Species within the genus Potamolithus include:
- Potamolithus agapetus Pilsbry, 1911
- Potamolithus bushii (Frauenfeld, 1865)
- Potamolithus callosus Pilsbry, 1925
- Potamolithus carinifer Pilsbry, 1911
- Potamolithus catharinae Pilsbry, 1911
- Potamolithus concordianus Parodiz, 1966
- Potamolithus conicus (Brot, 1867)
- Potamolithus dinochilus Pilsbry, 1896
- Potamolithus doeringi Pilsbry, 1911
- Potamolithus fabiani
- Potamolithus felipponei Ihering, 1910
- Potamolithus hidalgoi Pilsbry, 1896 - synonyms: Potamolithus microthauma Pilsbry, 1896; Potamolithus dinochilus Pilsbry, 1896; Potamolithus hatcheri Pilsbry, 1911
- Potamolithus iheringi Pilsbry, 1896
- Potamolithus karsticus Simone & Moracchioli, 1994
- Potamolithus lapidum (d'Orbigny, 1835) - synonyms: Potamolithus lapidum supersulcatus Pilsbry, 1896; Potamolithus paysanduanus Ihering, 1910; Potamolithus lapidum var. elatior Pilsbry, 1911; Potamolithus callosus Pilsbry, 1926
- Potamolithus microthauma Pilsbry, 1896
- Potamolithus orbignyi Pilsbry, 1896
- Potamolithus paranensis Pilsbry, 1911
- Potamolithus peristomatus (d'Orbigny, 1835)

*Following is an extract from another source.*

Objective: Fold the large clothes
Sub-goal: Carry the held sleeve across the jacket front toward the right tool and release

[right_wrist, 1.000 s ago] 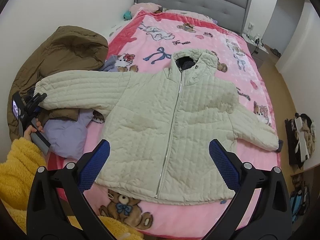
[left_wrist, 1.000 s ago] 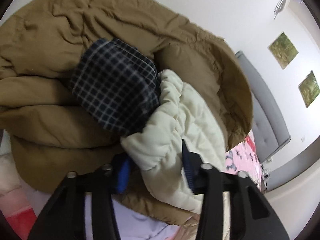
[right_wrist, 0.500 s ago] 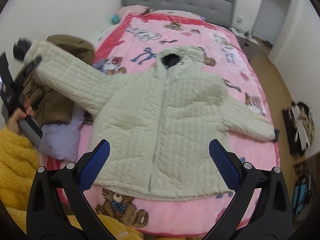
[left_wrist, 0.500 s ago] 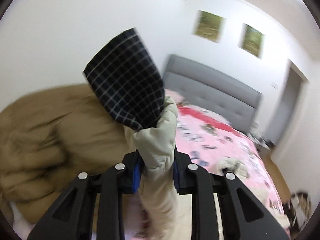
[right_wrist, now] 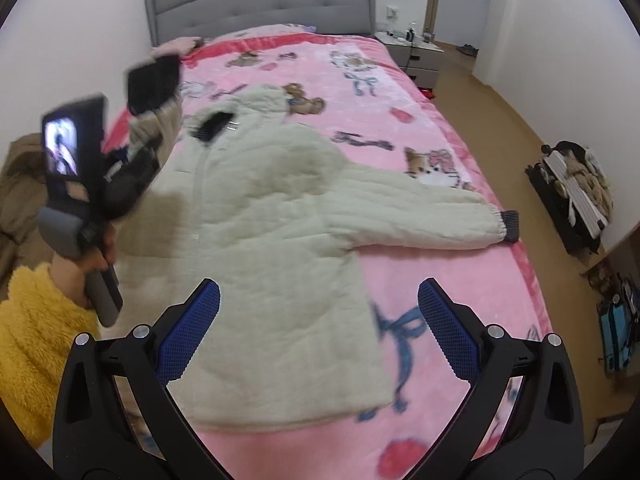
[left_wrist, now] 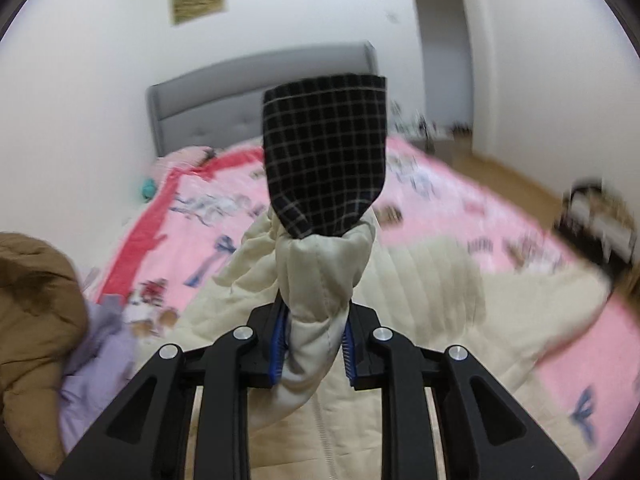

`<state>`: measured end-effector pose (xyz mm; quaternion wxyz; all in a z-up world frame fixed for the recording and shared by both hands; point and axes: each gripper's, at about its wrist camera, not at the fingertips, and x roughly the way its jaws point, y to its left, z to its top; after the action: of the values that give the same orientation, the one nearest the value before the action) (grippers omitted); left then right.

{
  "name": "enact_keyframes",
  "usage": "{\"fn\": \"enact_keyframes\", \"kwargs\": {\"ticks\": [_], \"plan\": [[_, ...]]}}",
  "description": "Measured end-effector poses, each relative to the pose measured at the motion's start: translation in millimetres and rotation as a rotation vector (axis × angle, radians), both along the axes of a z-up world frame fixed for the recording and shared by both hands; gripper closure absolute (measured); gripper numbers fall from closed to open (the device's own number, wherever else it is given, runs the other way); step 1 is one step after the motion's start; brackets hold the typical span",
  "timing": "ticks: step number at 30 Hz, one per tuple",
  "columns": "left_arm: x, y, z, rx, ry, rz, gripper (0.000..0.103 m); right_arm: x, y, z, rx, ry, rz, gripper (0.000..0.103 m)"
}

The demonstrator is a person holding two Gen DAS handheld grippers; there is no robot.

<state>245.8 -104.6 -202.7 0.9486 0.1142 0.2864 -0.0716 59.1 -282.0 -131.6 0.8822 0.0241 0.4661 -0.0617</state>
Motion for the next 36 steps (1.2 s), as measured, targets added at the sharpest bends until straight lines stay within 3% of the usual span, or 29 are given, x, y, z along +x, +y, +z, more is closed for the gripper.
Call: {"fn": "enact_keyframes", "kwargs": {"ticks": [2,6,9,10,14,18,21,23,26,28,33,36], "plan": [[-3,-31,-39,0.071,0.019,-0.025,0.081,10,-21,-23,0.025,0.0,-0.001,0.008],[-9,-51,-106,0.203,0.068,-0.06,0.08,37,-41,-69,0.1,0.004,0.061,0.008],[-28,-54,-138,0.322,0.069,-0.12,0.07,61,-38,-91,0.151,-0.016,0.153,0.008],[-34,-54,-141,0.328,0.068,-0.154,0.06,73,-35,-98,0.183,-0.017,0.187,0.008],[-65,-25,-119,0.218,0.136,-0.325,0.028,109,-22,-109,0.296,-0.008,0.25,0.008],[-82,33,-82,0.122,0.218,-0.374,0.026,141,-6,-127,0.437,0.028,0.294,0.008],[-64,87,-50,0.159,0.272,-0.372,0.016,153,14,-137,0.505,0.047,0.313,0.009],[-40,117,-30,0.184,0.286,-0.386,0.012,156,29,-140,0.539,0.025,0.34,0.017],[10,153,-15,0.215,0.276,-0.399,0.01,165,53,-151,0.5,0.049,0.341,0.017],[45,163,-21,0.253,0.296,-0.409,0.01,175,68,-169,0.49,0.094,0.323,0.017],[116,178,-65,0.31,0.535,-0.461,0.01,189,93,-203,0.443,0.17,0.3,0.018],[125,171,-97,0.376,0.603,-0.521,0.01,191,104,-215,0.41,0.19,0.307,0.031]]}}
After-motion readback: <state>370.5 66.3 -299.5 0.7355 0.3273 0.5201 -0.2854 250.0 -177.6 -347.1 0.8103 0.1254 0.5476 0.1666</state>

- Potamolithus petitianus (d'Orbigny, 1840)
  - Potamolithus petitianus sykesii Pilsbry, 1896 - synonyms: Potamolithus bisinuatus bisinuatus Pilsbry, 1896; Potamolithus bisinuatus obsoletus Pilsbry, 1896; Potamolithus gracilis gracilis Pilsbry, 1896; Potamolithus gracilis viridis Pilsbry, 1896
- Potamolithus philipianus Pilsbry, 1911
- Potamolithus quadratus Pilsbry & Ihering, 1911
- Potamolithus rushii Pilsbry, 1896 - type genus
- Potamolithus ribeirensis Pilsbry, 1911
- Potamolithus simplex Pilsbry, 1911
- Potamolithus tricostatus (Brot, 1867)
- Potamolithus troglobius Simone & Moracchioli, 1994
- Potamolithus valchetensis Miquel, 1998

== Ecology ==
Potamolithus species live in streams. Some species are subterranean, living in caves (for example Potamolithus troglobius and Potamolithus karsticus).